London was an incredibly prolific writer, with 23 novels, 3 plays, several works of non-fiction, some poetry and a huge collection of short stories.
In The Sea Wolf, we meet Wolf Larsen, the captain of a sealing schooner. Larsen is a fierce, aggressive, brutish and cruel man, who is also an autodidact, and a convinced materialist who places no value whatsoever on human life.
P&C reflect on Larsen’s worldview, whether it’s a necessary consequences of materialism, and how it touches on existentialism.
I understand that London himself said that Wolf Larsen was meant to represent a Nietzschean Übermensch. In that regard he was way off the mark. Of course as a socialist he was naturally opposed to Nietzsche, who in fact trashed socialism as “slave morality,” born out of pity no less than Christianity was. It is not at all a “survival of the fittest” that he is espousing. It is rather a kind of elitism. In London’s universe, however, there is a lack of nuance, as Schopenhauer, Nietzsche, Spencer, “materialists” all get thrown into the same unsavory pot of stew.

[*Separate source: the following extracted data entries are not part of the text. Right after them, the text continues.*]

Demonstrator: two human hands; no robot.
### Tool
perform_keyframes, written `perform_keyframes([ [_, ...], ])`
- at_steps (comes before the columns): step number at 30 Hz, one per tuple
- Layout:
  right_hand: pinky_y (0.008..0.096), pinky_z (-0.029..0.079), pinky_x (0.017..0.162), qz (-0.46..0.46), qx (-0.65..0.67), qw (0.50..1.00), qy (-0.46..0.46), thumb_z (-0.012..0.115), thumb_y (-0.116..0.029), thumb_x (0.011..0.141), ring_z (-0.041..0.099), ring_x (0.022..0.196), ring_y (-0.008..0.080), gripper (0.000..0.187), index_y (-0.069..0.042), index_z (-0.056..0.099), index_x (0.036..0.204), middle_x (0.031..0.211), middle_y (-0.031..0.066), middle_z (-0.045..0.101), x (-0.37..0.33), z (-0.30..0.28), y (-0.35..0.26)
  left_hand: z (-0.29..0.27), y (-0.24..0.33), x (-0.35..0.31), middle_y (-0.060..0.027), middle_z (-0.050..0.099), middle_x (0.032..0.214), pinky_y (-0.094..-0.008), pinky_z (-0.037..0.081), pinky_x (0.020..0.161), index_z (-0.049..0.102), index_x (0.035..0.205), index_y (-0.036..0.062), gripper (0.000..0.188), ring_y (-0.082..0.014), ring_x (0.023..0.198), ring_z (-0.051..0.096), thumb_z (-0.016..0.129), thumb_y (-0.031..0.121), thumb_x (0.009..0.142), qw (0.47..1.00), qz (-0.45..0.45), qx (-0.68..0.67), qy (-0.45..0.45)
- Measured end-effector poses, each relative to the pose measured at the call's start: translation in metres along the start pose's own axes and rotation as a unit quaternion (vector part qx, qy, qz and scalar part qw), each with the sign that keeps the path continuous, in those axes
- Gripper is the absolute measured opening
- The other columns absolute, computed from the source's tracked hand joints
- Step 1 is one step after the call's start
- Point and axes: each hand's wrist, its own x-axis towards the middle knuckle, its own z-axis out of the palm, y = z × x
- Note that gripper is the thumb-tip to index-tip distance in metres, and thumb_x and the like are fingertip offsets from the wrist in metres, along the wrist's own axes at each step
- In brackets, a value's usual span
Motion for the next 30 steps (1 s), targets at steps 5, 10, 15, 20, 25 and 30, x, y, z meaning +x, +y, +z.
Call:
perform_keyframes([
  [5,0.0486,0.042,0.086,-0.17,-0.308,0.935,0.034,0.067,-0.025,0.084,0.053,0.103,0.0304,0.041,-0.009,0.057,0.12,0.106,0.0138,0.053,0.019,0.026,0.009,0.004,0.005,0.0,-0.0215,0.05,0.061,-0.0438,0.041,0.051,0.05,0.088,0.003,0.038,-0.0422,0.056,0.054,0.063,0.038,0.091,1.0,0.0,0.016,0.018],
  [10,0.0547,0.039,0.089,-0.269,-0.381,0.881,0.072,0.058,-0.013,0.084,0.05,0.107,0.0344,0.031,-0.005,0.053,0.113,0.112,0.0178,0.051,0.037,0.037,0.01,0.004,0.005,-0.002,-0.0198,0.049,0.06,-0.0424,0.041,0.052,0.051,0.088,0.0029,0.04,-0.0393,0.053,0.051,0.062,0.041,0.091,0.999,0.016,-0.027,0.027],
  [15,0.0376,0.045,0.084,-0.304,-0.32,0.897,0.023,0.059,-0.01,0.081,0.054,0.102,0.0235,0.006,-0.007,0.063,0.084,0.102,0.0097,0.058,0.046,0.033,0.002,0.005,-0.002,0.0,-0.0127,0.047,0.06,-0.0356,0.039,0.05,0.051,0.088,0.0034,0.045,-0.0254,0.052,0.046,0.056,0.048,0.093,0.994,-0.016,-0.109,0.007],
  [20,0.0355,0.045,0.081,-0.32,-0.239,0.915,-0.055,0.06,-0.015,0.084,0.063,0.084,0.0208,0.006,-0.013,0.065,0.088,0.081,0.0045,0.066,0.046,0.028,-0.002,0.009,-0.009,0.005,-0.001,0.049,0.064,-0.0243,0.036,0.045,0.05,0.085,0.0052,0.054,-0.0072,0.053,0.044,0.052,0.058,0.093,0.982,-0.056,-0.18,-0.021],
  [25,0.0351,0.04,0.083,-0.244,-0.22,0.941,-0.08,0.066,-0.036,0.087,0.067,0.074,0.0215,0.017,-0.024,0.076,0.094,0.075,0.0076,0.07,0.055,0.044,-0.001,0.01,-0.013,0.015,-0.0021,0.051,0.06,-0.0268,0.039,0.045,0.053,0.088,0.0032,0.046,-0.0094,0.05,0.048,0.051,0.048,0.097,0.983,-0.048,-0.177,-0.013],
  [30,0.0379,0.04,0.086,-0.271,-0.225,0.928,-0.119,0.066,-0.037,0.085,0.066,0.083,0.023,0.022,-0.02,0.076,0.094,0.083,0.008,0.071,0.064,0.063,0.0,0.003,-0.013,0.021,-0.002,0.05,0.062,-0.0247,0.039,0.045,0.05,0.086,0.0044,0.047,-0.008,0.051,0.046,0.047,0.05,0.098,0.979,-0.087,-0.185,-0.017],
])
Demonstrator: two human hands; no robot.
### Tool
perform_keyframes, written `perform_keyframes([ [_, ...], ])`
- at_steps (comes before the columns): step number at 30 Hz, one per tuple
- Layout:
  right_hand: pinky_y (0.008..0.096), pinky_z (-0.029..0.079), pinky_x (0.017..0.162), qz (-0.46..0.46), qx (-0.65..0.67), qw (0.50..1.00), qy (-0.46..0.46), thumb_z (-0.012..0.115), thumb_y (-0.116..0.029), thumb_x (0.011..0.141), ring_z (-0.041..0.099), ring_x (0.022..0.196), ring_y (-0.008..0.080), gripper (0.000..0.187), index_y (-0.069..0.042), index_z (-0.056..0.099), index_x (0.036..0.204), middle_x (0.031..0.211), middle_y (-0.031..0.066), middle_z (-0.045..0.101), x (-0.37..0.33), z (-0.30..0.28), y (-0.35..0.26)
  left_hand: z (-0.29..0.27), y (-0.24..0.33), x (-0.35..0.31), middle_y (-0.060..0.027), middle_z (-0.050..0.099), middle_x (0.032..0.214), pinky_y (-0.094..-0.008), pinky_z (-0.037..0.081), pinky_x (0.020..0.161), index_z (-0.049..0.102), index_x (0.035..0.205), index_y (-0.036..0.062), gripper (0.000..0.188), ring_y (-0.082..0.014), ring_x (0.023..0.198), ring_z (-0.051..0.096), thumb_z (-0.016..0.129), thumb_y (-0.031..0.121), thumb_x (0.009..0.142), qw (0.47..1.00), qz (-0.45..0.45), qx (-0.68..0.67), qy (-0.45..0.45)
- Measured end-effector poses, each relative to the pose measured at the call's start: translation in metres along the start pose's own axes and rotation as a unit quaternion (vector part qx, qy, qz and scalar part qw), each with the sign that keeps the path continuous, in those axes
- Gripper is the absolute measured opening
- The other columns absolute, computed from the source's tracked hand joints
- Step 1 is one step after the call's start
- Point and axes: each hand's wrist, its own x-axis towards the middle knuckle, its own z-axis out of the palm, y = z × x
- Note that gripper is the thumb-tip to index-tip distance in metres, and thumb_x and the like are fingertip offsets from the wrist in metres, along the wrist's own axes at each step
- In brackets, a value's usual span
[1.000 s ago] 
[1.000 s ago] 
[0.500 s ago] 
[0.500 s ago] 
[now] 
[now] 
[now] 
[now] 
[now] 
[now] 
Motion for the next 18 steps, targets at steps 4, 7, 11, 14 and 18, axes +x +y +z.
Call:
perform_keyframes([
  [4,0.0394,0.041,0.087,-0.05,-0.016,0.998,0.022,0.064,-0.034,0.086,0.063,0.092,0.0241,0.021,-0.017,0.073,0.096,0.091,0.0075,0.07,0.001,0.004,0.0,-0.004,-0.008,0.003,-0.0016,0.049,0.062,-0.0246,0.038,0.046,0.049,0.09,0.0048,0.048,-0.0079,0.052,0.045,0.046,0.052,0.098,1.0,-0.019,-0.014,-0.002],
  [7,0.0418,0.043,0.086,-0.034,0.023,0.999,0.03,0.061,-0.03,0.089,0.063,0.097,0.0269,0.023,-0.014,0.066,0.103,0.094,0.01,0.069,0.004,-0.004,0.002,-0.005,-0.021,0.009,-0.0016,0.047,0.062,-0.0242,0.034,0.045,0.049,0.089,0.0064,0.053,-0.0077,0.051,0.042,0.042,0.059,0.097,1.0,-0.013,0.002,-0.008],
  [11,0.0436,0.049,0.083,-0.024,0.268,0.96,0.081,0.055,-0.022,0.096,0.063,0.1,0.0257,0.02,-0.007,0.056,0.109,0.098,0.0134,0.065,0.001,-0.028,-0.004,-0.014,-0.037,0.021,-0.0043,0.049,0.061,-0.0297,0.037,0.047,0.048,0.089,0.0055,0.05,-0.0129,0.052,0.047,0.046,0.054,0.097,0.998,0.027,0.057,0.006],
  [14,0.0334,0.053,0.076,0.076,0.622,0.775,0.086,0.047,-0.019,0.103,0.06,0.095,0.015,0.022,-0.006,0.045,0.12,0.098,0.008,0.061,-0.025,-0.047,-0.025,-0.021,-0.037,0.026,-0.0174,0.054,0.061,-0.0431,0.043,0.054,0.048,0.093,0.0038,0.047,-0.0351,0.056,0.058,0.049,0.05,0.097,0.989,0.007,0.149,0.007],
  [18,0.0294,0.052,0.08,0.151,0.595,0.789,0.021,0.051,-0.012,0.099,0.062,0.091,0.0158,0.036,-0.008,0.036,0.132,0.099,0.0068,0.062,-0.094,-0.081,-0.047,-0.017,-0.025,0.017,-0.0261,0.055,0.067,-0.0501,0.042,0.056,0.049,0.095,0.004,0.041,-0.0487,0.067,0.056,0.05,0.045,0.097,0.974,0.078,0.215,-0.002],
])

I have serious doubt whether a novel in which “worldviews” are embodied in characters really give you much in evaluating the perspectives under consideration (cf. Dostoevsky, “The Brothers Karamazov.”) Nevertheless, I understand why people get fascinated with reading them, especially when they are the products of talented writers. No harm done if they entertain. But I have serious reservations about whether they can do more than that.